Source data
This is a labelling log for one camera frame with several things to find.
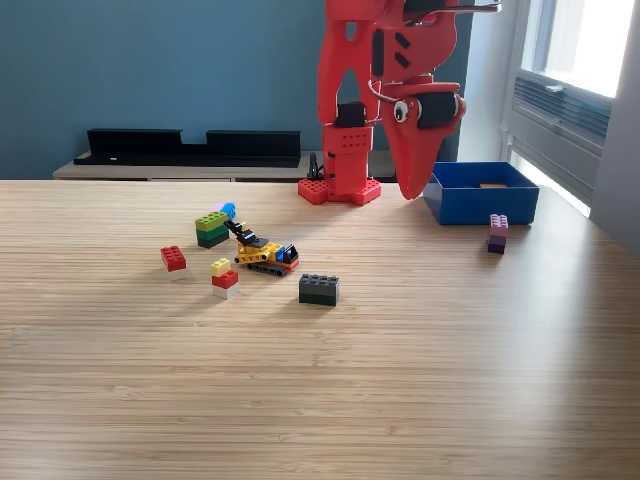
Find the blue box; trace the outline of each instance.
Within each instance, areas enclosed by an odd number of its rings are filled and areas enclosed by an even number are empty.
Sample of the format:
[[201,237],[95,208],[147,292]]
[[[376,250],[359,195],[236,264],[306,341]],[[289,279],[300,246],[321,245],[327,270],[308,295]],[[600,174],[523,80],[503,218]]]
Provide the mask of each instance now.
[[[480,188],[501,183],[507,188]],[[536,216],[540,188],[506,162],[436,163],[424,190],[441,225],[488,225],[492,214],[509,225],[529,225]]]

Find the blue lego piece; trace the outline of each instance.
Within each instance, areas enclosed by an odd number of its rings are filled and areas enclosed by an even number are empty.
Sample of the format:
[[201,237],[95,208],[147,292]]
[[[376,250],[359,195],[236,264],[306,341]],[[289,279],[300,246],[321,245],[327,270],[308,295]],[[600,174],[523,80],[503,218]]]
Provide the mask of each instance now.
[[229,217],[229,220],[233,220],[236,218],[236,204],[235,203],[225,203],[223,207],[220,209],[221,212],[226,213]]
[[285,247],[282,247],[280,250],[278,250],[276,252],[276,262],[278,263],[284,263],[284,251],[286,250]]

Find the white wall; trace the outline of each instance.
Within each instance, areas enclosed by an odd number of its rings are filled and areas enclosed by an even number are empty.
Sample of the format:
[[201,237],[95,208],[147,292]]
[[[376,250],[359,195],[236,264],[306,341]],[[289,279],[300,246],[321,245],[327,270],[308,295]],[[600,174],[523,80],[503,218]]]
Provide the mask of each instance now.
[[502,12],[474,15],[467,72],[467,114],[460,133],[460,162],[499,161],[502,151],[502,116],[517,2],[504,2]]
[[640,1],[600,164],[591,218],[640,255]]

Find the red robot arm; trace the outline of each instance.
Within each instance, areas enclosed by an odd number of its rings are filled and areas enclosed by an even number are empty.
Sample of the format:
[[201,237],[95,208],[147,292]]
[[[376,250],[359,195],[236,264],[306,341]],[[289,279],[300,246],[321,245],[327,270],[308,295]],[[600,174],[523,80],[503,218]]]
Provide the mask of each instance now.
[[[460,85],[436,83],[427,72],[453,52],[456,14],[496,12],[500,3],[463,7],[459,0],[326,0],[327,30],[318,70],[324,178],[303,180],[299,194],[314,204],[364,205],[380,196],[380,184],[367,177],[367,159],[373,124],[381,120],[400,189],[407,199],[418,197],[442,141],[465,113],[464,100],[456,93]],[[349,23],[356,27],[350,39]],[[360,101],[338,105],[337,93],[350,68]]]

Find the dark gray lego brick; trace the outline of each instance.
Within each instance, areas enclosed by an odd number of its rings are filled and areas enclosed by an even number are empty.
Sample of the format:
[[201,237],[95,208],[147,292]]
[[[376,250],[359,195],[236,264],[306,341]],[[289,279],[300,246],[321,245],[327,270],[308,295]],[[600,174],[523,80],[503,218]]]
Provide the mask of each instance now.
[[340,279],[337,277],[304,274],[300,279],[300,293],[337,297],[339,289]]
[[289,270],[278,265],[271,265],[268,263],[249,263],[247,268],[253,272],[266,273],[273,277],[284,277]]
[[507,244],[507,237],[499,237],[497,235],[489,235],[489,240],[487,243],[490,243],[491,245],[506,245]]
[[487,251],[489,253],[498,253],[500,255],[504,255],[505,245],[496,245],[495,243],[490,243],[487,247]]
[[308,303],[311,305],[326,305],[328,307],[335,307],[336,305],[338,305],[338,297],[301,293],[299,296],[299,302]]

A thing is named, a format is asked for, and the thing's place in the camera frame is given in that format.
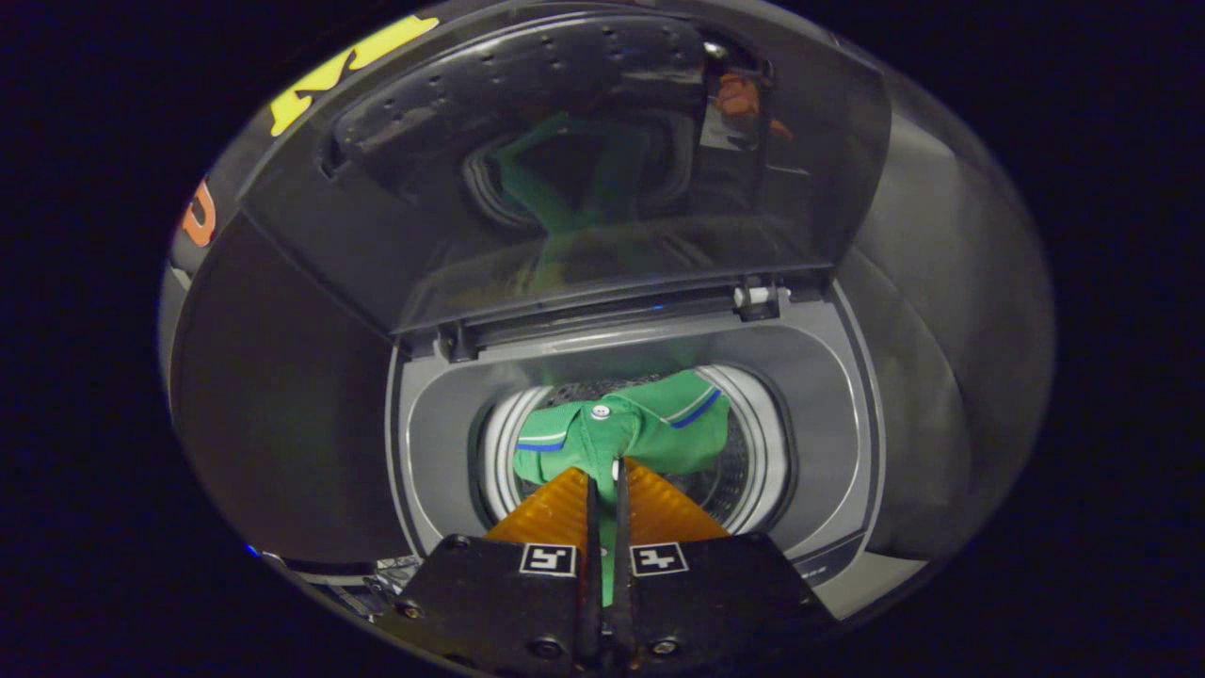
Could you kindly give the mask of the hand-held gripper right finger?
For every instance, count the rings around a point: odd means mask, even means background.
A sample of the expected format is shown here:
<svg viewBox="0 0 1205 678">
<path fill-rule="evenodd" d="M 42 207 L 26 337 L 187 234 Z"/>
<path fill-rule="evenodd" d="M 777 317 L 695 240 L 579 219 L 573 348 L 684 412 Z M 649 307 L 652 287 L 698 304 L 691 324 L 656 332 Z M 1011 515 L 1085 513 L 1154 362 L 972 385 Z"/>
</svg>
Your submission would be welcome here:
<svg viewBox="0 0 1205 678">
<path fill-rule="evenodd" d="M 636 460 L 616 462 L 615 481 L 617 672 L 756 672 L 837 635 L 766 533 L 727 531 Z"/>
</svg>

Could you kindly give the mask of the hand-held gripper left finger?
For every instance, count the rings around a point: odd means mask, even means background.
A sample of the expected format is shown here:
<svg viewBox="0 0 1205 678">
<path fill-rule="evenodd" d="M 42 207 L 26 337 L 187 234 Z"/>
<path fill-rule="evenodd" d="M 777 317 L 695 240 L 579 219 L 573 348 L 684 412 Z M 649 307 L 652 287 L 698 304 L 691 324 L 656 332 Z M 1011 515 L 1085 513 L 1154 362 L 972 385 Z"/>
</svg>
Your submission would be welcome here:
<svg viewBox="0 0 1205 678">
<path fill-rule="evenodd" d="M 474 672 L 594 672 L 602 656 L 596 482 L 568 468 L 482 537 L 448 535 L 390 601 L 404 647 Z"/>
</svg>

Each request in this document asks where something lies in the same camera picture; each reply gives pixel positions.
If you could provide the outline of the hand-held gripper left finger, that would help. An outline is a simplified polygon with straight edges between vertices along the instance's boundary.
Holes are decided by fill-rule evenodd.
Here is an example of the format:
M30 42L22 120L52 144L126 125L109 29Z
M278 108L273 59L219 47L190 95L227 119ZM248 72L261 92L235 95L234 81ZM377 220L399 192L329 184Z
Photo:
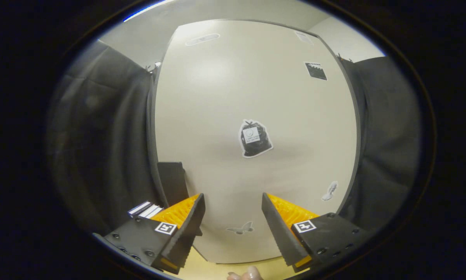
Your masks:
M103 236L103 244L150 271L178 274L185 266L206 211L202 193L168 208L146 201L128 212L129 220Z

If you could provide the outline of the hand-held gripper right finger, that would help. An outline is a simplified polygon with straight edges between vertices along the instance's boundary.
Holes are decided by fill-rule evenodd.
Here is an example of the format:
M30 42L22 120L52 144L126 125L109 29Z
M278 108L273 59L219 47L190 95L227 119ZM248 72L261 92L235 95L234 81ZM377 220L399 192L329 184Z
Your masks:
M261 209L286 265L295 272L332 266L368 240L368 231L336 213L317 215L268 193L263 193Z

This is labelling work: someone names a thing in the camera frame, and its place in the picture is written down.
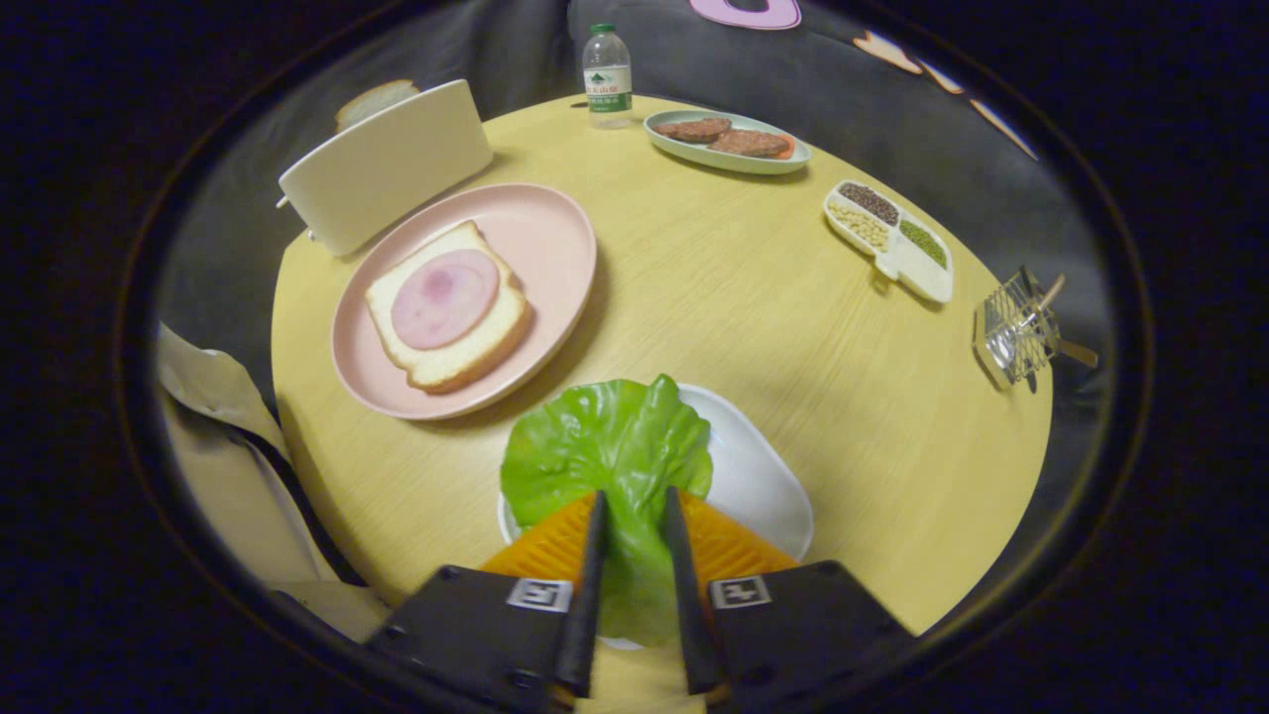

WHAT YOU ARE ASKED TO DO: Please give the entries above again exactly as written, leaving out any pictures.

ANSWER BOX:
This is a labelling log for one camera frame with several things to find.
Find the blue box; trace the outline of each instance.
Within each instance, areas enclosed by an odd number of its rings are filled and areas enclosed by an even number are empty.
Sample of the format:
[[201,237],[95,208],[147,292]]
[[[376,250],[359,195],[236,264],[306,341]],[[289,279],[300,246],[321,245],[327,270],[308,295]],[[600,174],[523,80],[503,218]]]
Provide the mask of each instance now.
[[[480,188],[501,183],[507,188]],[[536,216],[540,188],[506,162],[436,163],[424,190],[441,225],[488,225],[492,214],[509,225],[529,225]]]

Find the blue lego piece; trace the outline of each instance.
Within each instance, areas enclosed by an odd number of its rings are filled and areas enclosed by an even number are empty.
Sample of the format:
[[201,237],[95,208],[147,292]]
[[[376,250],[359,195],[236,264],[306,341]],[[289,279],[300,246],[321,245],[327,270],[308,295]],[[600,174],[523,80],[503,218]]]
Provide the mask of each instance now.
[[229,217],[229,220],[233,220],[236,218],[236,204],[235,203],[225,203],[223,207],[220,209],[221,212],[226,213]]
[[285,247],[282,247],[280,250],[278,250],[276,252],[276,262],[278,263],[284,263],[284,251],[286,250]]

Find the white wall; trace the outline of each instance.
Within each instance, areas enclosed by an odd number of its rings are filled and areas enclosed by an even number are empty.
Sample of the format:
[[201,237],[95,208],[147,292]]
[[[376,250],[359,195],[236,264],[306,341]],[[289,279],[300,246],[321,245],[327,270],[308,295]],[[600,174],[523,80],[503,218]]]
Provide the mask of each instance now.
[[502,12],[474,15],[467,72],[467,114],[460,133],[460,162],[499,161],[502,151],[502,116],[517,2],[504,2]]
[[640,1],[600,164],[591,218],[640,255]]

Find the red robot arm; trace the outline of each instance.
Within each instance, areas enclosed by an odd number of its rings are filled and areas enclosed by an even number are empty.
Sample of the format:
[[201,237],[95,208],[147,292]]
[[[376,250],[359,195],[236,264],[306,341]],[[289,279],[300,246],[321,245],[327,270],[308,295]],[[600,174],[523,80],[503,218]]]
Provide the mask of each instance now.
[[[460,85],[436,83],[427,72],[453,52],[456,14],[496,12],[500,3],[463,7],[459,0],[326,0],[327,30],[318,70],[324,178],[303,180],[299,194],[314,204],[364,205],[380,196],[380,184],[367,177],[367,159],[373,124],[381,120],[400,189],[407,199],[418,197],[442,141],[465,113],[464,100],[456,93]],[[349,23],[356,27],[350,39]],[[360,101],[338,105],[337,93],[350,68]]]

Find the dark gray lego brick; trace the outline of each instance.
Within each instance, areas enclosed by an odd number of its rings are filled and areas enclosed by an even number are empty.
Sample of the format:
[[201,237],[95,208],[147,292]]
[[[376,250],[359,195],[236,264],[306,341]],[[289,279],[300,246],[321,245],[327,270],[308,295]],[[600,174],[523,80],[503,218]]]
Provide the mask of each instance now.
[[340,279],[337,277],[304,274],[300,279],[300,293],[337,297],[339,289]]
[[289,270],[278,265],[271,265],[268,263],[249,263],[247,268],[253,272],[266,273],[273,277],[284,277]]
[[507,244],[507,237],[499,237],[497,235],[489,235],[489,240],[487,243],[490,243],[491,245],[506,245]]
[[487,251],[489,253],[498,253],[500,255],[504,255],[505,245],[496,245],[495,243],[490,243],[487,247]]
[[308,303],[311,305],[326,305],[328,307],[335,307],[336,305],[338,305],[338,297],[301,293],[299,296],[299,302]]

A thing is named, a format is asked for, and the thing's place in the camera frame is given in that format.
Could you kindly give the mask of the hand-held gripper right finger?
For every instance, count the rings around a point: odd means mask, even means background.
A sample of the expected format is shown here:
<svg viewBox="0 0 1205 678">
<path fill-rule="evenodd" d="M 42 207 L 26 337 L 187 234 Z"/>
<path fill-rule="evenodd" d="M 777 317 L 695 240 L 579 219 L 573 348 L 684 412 Z M 649 307 L 652 287 L 698 304 L 691 324 L 656 332 Z M 1011 515 L 1085 513 L 1154 362 L 972 385 Z"/>
</svg>
Your submission would be welcome here:
<svg viewBox="0 0 1205 678">
<path fill-rule="evenodd" d="M 636 460 L 616 462 L 615 481 L 617 672 L 756 672 L 837 635 L 766 533 L 727 531 Z"/>
</svg>

Could you kindly give the mask of the hand-held gripper left finger?
For every instance, count the rings around a point: odd means mask, even means background.
A sample of the expected format is shown here:
<svg viewBox="0 0 1205 678">
<path fill-rule="evenodd" d="M 42 207 L 26 337 L 187 234 Z"/>
<path fill-rule="evenodd" d="M 777 317 L 695 240 L 579 219 L 573 348 L 684 412 Z M 649 307 L 652 287 L 698 304 L 691 324 L 656 332 Z M 1011 515 L 1085 513 L 1154 362 L 972 385 Z"/>
</svg>
Your submission would be welcome here:
<svg viewBox="0 0 1205 678">
<path fill-rule="evenodd" d="M 474 672 L 594 672 L 602 656 L 596 482 L 568 468 L 482 537 L 448 535 L 390 601 L 404 647 Z"/>
</svg>

Each request in this document asks where something lies in the same camera picture; each reply gives pixel positions.
If you could provide the outline of the hand-held gripper left finger, that would help. An outline is a simplified polygon with straight edges between vertices along the instance's boundary.
Holes are decided by fill-rule evenodd.
Here is an example of the format:
M30 42L22 120L52 144L126 125L109 29Z
M278 108L273 59L219 47L190 95L227 119ZM248 72L261 92L235 95L234 81ZM377 220L399 192L329 184Z
Photo:
Your masks:
M103 236L103 244L150 271L178 274L185 266L206 211L202 193L168 208L146 201L128 212L129 220Z

If you could provide the outline of the hand-held gripper right finger, that would help. An outline is a simplified polygon with straight edges between vertices along the instance's boundary.
Holes are decided by fill-rule evenodd.
Here is an example of the format:
M30 42L22 120L52 144L126 125L109 29Z
M278 108L273 59L219 47L190 95L227 119ZM248 72L261 92L235 95L234 81ZM377 220L399 192L329 184Z
Your masks:
M261 209L286 265L295 272L332 266L368 240L368 231L336 213L317 215L268 193L263 193Z

This is labelling work: someone names a thing in the camera frame, and its place in the picture is written down.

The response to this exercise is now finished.